Beleaguered retailer Bed Bath & Beyond could be filing for bankruptcy in the coming weeks as the company’s debt levels rise and payments are missed.
The company has not found a buyer ahead of a potential bankruptcy filing and is running out of cash and time to increase its liquidity. The company could file for Chapter 11 protection within a few weeks, two sources told the New York Times.
A retailer that sells household goods at about 900 stores nationwide, Bed Bath and Beyond failed to pay some debt payments, according to a U.S. Securities and Exchange Commission filing on Jan. 26. The company said it received a default notice from JPMorgan Chase over a credit agreement.
Bed Bath & Beyond, which soared as one of original meme stocks in 2021 before crashing back to earth, has already told investors it was considering bankruptcy protection as its efforts to ramp up cash flow has not been successful. Revenue from the holiday season did not yield the gains that the retailer sought as shoppers turned their attention elsewhere.
“At this time, the Company does not have sufficient resources to repay the amounts under the Credit Facilities and this will lead the Company to consider all strategic alternatives, including restructuring its debt under the U.S. Bankruptcy Code,” according to the regulatory filing.
The retailer had said it could close more stores, including distribution centers and obtain either more debt or equity capital in an effort to boost its liquidity, the filing said.
The day after Bed Bath & Beyond announced its plans in the filing, the company said it would shutter another 87 stores and close its chain of Harmon drugstores, according to a spokesperson. As of February 2022, the company operated about 50 Harmon stores. In August the company said it would close 150 that were underperforming.
The company also said Jan. 27 that five of its Buybuy Baby stores would also close.
Bed Bath & Beyond laid off 20 percent of its workforce as its shares plunges
The company had a workforce of 32,000 employees as of February 2022. Last August the retailer laid off 20 percent of its corporate and supply chain employees.

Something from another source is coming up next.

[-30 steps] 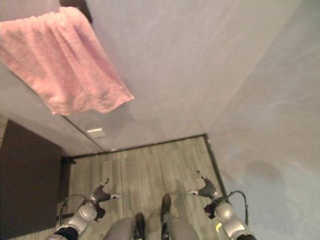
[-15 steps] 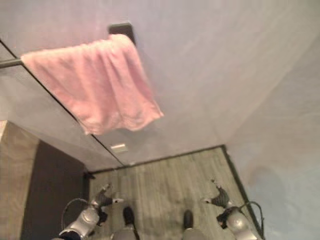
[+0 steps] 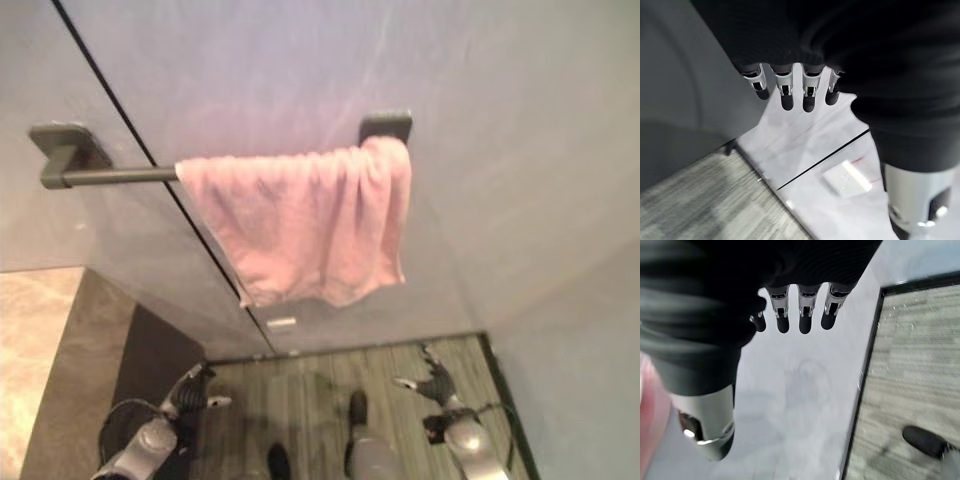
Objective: Put brush and paste in cup on sink, flatten towel.
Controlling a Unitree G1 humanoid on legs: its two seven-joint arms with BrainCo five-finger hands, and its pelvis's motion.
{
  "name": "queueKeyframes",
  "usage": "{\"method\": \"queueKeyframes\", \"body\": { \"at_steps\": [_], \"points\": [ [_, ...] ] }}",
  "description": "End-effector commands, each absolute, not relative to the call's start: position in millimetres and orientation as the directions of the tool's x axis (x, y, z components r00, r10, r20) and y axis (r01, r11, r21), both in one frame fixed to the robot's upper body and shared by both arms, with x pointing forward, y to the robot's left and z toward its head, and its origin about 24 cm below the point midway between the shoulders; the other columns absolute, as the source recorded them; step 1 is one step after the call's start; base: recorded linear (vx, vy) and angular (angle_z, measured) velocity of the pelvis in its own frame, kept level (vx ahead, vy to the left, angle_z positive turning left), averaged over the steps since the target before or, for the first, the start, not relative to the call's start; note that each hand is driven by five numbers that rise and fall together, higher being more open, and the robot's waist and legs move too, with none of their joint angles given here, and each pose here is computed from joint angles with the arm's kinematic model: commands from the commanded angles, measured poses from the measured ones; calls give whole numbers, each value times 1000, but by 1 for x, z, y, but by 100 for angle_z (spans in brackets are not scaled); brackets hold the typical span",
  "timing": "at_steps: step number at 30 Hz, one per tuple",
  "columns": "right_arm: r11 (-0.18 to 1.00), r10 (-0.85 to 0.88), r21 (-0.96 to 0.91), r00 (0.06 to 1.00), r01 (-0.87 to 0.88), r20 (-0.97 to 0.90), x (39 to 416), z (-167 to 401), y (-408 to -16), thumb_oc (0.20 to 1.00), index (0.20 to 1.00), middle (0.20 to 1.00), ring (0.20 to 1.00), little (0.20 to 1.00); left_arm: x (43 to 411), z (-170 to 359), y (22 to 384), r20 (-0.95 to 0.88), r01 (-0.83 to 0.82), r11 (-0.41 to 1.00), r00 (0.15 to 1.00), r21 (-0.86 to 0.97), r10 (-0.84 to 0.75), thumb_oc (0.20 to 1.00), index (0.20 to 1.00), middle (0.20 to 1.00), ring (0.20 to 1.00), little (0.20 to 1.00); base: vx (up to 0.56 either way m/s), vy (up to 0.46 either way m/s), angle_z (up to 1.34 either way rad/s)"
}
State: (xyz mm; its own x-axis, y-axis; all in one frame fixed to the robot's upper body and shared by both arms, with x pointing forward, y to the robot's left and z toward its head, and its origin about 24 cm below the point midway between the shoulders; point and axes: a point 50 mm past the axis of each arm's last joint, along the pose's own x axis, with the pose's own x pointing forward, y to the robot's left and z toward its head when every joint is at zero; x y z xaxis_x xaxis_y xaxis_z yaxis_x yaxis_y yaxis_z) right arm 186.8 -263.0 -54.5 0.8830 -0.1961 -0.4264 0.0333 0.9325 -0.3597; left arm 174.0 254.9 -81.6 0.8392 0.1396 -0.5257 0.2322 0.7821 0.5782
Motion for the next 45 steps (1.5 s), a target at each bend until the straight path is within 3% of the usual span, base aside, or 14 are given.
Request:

Investors have punished the retailer by offloading shares and Bed Bath & Beyond stock fell by 82.3 percent during the past year leaving it with a market capitalization of $336 million.
Bed Bath & Beyond has been in discussions with Sycamore Partners to divest its holdings, in a potential bankruptcy filing.
S&P Global downgraded Bed Bath & Beyond’s credit rating to “D” from “CC” on Jan. 27 and said it predicts the company will seek a debt restructuring.
“As we consider all paths and strategic alternatives, we continue to work with our advisors and implement actions to manage our business as efficiently as possible,” said Julie Strider, a Bed Bath & Beyond spokeswoman. “As is our practice, we do not comment on speculation. We will update all stakeholders on our plans as they develop and finalize.”
Losses widened during the third quarter to $393 million, an increase of 42 percent from the same quarter in 2022. Net sales declined to $1.3 billion or a 33 percent decline from a year ago, the company reported in January.